Christopher Flavelle

There was nothing magical about a period of 30 years, Dr. Caplin said; it simply proved useful, making payments predictable and affordable by stretching them out over decades. “It was designed from a viewpoint of a consumer, who wouldn’t find it too hard to understand exactly what they had committed to,” Dr. Caplin said.

But now, as the world warms, that long-term nature of conventional mortgages might not be as desirable as it once was, as rising seas and worsening storms threaten to make some land uninhabitable. A retreat from the 30-year mortgage could also put homeownership out of reach for more Americans.

Changes to the housing market are just one of myriad ways global warming is disrupting American life, including spreading disease and threatening the food supply. It could also be one of the most economically significant. During the 2008 financial crisis, a decline in home values helped cripple the financial system and pushed almost 9 million Americans out of work.

But increased flooding nationwide could have more far-reaching consequences on financial housing markets. In 2016, Freddie Mac’s chief economist at the time, Sean Becketti, warned that losses from flooding both inland and along the coasts are “likely to be greater in total than those experienced in the housing crisis and the Great Recession.”

If climate change makes coastal homes uninsurable, Dr. Becketti wrote, their value could fall to nothing, and unlike the 2008 financial crisis, “homeowners will have no expectation that the values of their homes will ever recover.”

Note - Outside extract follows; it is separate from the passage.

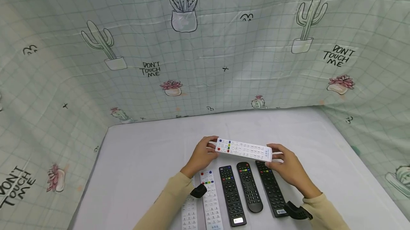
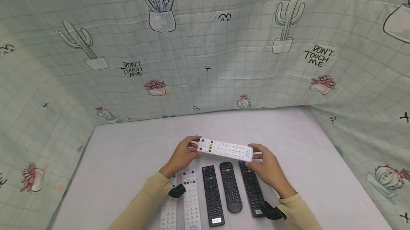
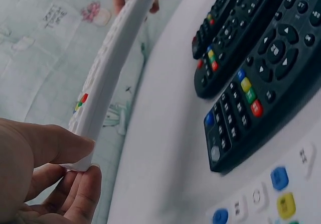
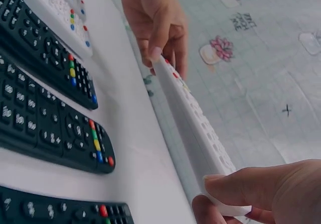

In 30 years from now, if global-warming emissions follow their current trajectory, almost half a million existing homes will be on land that floods at least once a year, according to data from Climate Central, a research organization. Those homes are valued at $241 billion.

Currently, new research shows banks rapidly shifting mortgages with flood risk off their books and over to organizations like Fannie Mae and Freddie Mac, government-sponsored entities whose debts are backed by taxpayers. In a paper this month in the journal Climactic Change, Dr. Keenan and Jacob T. Bradt, a doctoral student at Harvard University, described the activity, which suggests growing awareness among banks that climate change could cause defaults.